Apache spark its place within a big data stack

  • 1. Its Place Within a Big Data Stack Junjun Olympia
  • 3. A Quick Review of What Spark Is
  • 4. Spark is a fast, large-scale data processing engine ● Runs both in-memory and on-disk ● 10x-100x faster than Hadoop MapReduce ● Can be written in Java, Scala, Python, R, & SQL ● Supports both batch and streaming workflows ● Has several modules ○ Spark Core ○ Spark Streaming ○ Spark MLLib ○ GraphX
  • 5. It is the most active open-source project in big data Next three images from http://go.databricks.com/2015-spark-survey
  • 6. Gaining adoption across industries and companies
  • 7. Used to power several different systems
  • 8. (Big) Data systems perform common functions
  • 10. Data can come from several sources ● Existing databases and data warehouses ● Flat files from legacy systems ● Web, mobile, and application logs ● Data feeds from social media ● IoT devices
  • 11. Extract from database: Sqoop vs Spark JDBC API $ sqoop import --connect jdbc:postgresql:dbserver --table schema.tablename --fields-terminated-by 't' --lines-terminated-by 'n' --optionally-enclosed-by '" val jdbcDF = sqlContext.read.format("jdbc").options( Map("url" -> "jdbc:postgresql:dbserver", "dbtable" -> "schema.tablename")).load()
  • 12. Read JSON files // JSON file as a dataframe val df = sqlContext.read.json("people.json") CREATE TEMPORARY TABLE people USING org.apache.spark.sql.json OPTIONS (path 'people.json')

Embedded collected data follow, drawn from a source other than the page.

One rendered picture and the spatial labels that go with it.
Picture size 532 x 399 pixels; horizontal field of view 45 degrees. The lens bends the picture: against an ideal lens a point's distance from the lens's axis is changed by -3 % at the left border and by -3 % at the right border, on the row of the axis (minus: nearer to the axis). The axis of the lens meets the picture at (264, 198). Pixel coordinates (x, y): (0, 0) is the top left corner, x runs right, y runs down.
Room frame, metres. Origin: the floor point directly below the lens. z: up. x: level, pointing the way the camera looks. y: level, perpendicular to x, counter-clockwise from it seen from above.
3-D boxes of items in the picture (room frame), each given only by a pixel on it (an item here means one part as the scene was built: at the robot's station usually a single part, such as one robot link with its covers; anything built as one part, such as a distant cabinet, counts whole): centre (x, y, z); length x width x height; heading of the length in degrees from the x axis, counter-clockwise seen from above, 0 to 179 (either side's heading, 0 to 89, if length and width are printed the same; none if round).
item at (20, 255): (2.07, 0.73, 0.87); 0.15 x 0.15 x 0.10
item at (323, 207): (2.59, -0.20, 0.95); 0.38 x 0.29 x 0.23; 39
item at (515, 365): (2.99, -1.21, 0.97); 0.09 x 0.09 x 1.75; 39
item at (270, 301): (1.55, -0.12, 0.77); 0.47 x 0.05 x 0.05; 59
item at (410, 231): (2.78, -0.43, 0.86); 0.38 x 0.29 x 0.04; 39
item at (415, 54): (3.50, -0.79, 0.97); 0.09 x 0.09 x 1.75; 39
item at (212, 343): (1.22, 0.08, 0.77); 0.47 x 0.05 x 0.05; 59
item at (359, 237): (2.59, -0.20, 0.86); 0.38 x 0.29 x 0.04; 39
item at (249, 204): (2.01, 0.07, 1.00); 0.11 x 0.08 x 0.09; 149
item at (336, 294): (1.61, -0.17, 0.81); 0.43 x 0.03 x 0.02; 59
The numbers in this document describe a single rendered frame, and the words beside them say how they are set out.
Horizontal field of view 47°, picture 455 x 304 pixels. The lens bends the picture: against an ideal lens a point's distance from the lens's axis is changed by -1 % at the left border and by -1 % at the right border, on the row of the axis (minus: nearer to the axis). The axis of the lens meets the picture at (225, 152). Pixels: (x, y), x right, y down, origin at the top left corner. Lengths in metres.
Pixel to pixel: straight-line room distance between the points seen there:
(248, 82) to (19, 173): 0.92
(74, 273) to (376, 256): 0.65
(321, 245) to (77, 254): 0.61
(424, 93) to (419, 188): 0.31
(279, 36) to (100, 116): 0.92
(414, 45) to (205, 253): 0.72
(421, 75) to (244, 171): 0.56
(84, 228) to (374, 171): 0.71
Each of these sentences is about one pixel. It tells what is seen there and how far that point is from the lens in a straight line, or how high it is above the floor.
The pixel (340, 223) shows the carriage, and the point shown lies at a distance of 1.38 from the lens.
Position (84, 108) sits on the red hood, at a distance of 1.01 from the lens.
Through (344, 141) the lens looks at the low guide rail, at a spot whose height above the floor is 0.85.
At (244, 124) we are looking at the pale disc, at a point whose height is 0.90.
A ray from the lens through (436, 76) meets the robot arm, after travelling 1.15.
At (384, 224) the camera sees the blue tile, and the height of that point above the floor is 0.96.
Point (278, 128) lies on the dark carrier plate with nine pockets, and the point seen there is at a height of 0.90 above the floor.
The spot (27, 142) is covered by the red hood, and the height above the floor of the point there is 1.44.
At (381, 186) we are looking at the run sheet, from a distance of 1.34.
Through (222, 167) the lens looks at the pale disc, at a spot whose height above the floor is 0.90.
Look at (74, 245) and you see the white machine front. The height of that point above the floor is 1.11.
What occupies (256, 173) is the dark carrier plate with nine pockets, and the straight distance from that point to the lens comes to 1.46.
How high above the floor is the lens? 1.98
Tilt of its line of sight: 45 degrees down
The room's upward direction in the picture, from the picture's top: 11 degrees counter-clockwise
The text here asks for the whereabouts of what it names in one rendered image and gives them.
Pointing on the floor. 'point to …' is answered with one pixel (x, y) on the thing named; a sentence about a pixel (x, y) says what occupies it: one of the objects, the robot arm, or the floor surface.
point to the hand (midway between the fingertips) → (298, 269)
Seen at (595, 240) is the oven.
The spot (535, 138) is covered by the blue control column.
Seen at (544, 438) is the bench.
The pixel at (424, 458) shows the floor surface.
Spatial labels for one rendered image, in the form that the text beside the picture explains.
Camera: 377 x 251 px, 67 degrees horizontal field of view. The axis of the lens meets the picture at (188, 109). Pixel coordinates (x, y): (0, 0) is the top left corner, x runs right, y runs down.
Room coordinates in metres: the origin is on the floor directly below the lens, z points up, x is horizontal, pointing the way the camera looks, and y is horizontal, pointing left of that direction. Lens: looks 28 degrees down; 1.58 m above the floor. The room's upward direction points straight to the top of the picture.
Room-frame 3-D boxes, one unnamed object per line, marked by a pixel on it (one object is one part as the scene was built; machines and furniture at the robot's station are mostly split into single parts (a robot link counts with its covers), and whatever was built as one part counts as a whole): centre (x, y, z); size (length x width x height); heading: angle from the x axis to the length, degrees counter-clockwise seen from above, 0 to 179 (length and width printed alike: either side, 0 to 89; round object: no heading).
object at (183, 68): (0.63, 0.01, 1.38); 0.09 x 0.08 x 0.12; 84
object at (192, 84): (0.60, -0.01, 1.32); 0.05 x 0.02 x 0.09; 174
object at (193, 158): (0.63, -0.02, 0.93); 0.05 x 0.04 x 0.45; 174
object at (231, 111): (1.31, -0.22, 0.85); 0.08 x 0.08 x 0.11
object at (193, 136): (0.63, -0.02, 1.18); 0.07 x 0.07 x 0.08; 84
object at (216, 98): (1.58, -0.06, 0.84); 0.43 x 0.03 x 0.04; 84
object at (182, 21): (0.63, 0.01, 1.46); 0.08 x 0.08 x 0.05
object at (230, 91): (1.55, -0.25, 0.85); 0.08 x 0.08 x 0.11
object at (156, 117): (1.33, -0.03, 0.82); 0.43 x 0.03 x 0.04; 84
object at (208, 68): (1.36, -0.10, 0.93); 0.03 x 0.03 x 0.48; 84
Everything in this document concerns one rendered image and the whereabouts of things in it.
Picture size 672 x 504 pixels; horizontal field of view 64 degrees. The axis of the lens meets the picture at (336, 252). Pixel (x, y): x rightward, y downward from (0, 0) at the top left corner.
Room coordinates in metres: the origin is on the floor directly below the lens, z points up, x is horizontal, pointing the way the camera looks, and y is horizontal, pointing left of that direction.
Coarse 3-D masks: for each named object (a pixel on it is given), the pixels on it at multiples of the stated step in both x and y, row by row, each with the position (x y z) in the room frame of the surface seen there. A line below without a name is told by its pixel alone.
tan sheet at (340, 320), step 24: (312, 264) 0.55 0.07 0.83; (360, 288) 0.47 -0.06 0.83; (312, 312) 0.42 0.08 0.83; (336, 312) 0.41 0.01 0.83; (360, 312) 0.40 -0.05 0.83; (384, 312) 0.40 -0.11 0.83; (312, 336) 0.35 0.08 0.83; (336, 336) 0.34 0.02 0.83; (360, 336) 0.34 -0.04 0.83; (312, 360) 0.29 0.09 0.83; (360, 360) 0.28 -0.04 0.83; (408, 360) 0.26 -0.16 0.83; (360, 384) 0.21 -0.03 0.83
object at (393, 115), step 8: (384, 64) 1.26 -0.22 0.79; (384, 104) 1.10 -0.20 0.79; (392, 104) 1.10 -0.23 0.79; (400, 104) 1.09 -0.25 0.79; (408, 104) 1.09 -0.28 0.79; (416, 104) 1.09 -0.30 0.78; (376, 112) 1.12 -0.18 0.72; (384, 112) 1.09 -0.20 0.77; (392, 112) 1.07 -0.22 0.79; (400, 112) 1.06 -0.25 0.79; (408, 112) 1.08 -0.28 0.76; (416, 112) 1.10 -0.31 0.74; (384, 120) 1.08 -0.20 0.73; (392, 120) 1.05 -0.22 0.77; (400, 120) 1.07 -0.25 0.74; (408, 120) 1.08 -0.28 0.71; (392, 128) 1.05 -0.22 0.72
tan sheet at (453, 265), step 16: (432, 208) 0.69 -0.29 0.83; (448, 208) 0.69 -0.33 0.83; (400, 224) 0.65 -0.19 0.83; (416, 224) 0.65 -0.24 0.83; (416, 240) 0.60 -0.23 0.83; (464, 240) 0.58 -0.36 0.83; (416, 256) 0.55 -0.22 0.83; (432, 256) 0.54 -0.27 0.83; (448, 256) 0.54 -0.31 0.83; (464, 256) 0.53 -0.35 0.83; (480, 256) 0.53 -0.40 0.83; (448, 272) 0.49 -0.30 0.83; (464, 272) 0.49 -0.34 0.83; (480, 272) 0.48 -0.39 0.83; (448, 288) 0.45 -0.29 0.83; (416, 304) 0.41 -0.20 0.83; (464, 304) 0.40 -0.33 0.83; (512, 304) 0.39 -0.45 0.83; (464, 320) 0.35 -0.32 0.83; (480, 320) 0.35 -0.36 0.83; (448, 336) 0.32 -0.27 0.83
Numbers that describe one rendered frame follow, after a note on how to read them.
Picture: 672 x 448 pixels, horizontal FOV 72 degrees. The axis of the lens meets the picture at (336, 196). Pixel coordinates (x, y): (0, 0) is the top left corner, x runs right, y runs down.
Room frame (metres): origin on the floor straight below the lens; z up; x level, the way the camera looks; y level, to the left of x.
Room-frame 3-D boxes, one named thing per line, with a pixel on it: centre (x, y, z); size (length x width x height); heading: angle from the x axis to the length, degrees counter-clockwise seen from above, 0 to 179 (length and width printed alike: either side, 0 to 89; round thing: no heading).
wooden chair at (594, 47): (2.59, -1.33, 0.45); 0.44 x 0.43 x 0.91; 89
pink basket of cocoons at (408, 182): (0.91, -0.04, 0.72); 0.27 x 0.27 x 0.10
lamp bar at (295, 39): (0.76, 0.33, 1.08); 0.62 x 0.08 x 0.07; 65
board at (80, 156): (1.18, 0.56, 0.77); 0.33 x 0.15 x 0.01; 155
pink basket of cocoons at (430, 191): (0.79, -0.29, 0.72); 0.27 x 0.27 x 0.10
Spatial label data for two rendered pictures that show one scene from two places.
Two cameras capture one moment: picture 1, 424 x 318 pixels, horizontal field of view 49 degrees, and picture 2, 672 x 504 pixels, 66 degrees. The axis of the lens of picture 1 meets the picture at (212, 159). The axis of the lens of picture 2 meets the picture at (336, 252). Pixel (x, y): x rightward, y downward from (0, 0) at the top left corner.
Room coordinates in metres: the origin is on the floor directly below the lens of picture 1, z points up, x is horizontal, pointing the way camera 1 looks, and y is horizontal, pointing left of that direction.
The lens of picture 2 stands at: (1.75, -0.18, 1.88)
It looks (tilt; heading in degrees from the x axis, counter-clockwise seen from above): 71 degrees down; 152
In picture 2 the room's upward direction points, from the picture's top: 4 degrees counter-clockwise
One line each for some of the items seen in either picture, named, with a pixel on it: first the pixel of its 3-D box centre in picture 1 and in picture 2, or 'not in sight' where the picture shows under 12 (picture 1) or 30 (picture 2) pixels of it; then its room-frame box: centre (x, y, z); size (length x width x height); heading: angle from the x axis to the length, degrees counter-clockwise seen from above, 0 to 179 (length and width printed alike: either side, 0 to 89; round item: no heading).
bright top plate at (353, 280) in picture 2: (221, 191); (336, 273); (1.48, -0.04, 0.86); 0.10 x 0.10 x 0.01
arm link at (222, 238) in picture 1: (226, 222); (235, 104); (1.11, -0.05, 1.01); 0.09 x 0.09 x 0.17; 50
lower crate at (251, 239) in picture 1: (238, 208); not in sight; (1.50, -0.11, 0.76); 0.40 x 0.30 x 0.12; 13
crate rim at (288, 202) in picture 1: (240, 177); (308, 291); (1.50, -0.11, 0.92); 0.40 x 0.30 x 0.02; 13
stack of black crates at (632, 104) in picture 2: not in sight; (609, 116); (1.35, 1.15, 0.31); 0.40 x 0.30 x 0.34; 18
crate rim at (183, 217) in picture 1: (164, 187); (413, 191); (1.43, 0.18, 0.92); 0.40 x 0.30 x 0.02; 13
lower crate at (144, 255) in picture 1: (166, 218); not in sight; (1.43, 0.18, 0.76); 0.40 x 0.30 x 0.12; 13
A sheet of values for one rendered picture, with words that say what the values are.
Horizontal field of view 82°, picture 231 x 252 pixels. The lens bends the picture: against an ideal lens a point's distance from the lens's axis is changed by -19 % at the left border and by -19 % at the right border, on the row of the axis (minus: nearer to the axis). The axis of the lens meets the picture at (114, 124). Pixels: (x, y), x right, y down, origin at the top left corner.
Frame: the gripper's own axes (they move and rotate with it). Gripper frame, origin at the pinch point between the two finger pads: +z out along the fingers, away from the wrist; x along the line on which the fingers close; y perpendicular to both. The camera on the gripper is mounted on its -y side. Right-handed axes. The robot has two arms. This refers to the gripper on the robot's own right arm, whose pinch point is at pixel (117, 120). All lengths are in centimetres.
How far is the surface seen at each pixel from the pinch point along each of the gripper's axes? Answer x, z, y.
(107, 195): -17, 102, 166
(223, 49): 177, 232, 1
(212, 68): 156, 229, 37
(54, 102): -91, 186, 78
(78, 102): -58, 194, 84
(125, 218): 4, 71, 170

  • 13. Ingest streaming data from Kafka import org.apache.spark.streaming.kafka._ val directKafkaStream = KafkaUtils.createDirectStream[ [key class], [value class], [key decoder class], [value decoder class] ]( streamingContext, [map of Kafka parameters], [set of topics to consume]) var offsetRanges = Array[OffsetRange]() directKafkaStream.transform { rdd => offsetRanges = rdd.asInstanceOf[HasOffsetRanges].offsetRanges rdd }.map {...}.foreachRDD { rdd => ... }
  • 14.
  • 16. Data in an analytic pipeline usually need transformation ● Check and/or correct for data quality issues ● Handle missing values ● Cast values into specific data types or formats ● Compute derived fields ● Split or merge records to achieve desired granularity ● Join with another dataset (i.e. reference lookups) ● Restructure as required by downstream applications or target databases
  • 17. There’s plenty of tools that do this ● Before big data ○ Informatica PowerCenter ○ Pentaho Kettle ○ Talend ○ SSIS ○ OWB ● Early Hadoop ○ Apache Pig ○ Hive via HQL ○ Plain ol’ MapReduce ● Spark core, Streaming, DataFrames
  • 18.
  • 20. Data can then be stored several different ways ● As self-describing files like Parquet, Avro, JSON, XML ● Hive metastore-managed tables ● Other low-latency SQL-on-Hadoop engines (i.e. Impala, Drill, Kudu) ● Key-value and wide-table databases for fast random access (i.e. HBase, Cassandra) ● Search databases (i.e. ElasticSearch, Solr) ● Conventional data warehouses and databases
  • 21.
  • 23. There’s plenty of tools here, too ● Databases offering JDBC/ODBC connectivity ○ Hive, Impala, Drill ○ MPP data warehouses ○ Spark SQL via JDBC Thrift Server ● BI Tools via SQL ○ Qlikview ○ Tableau ○ Pentaho BI ● For richer analyses beyond Spark SQL ○ Spark shell ○ Better with notebooks (i.e. Zeppelin, Jupyter)
  • 24.
  • 25.
  • 26. Spark is an essential part of the modern big data stack.
  • 27. A unified framework such as Spark offers benefits, too ● Fewer moving pieces ● Smaller stack to administer and manage ● Common languages ● Familiar patterns ● Encourages team members to become cross-functional
  • 28. Some common questions about Spark
  • 29. Is Spark a database?
  • 30. Fine; is it a data warehouse then?
  • 31. Is Spark a Hadoop replacement?
  • 32. Are there other technologies similar to Spark?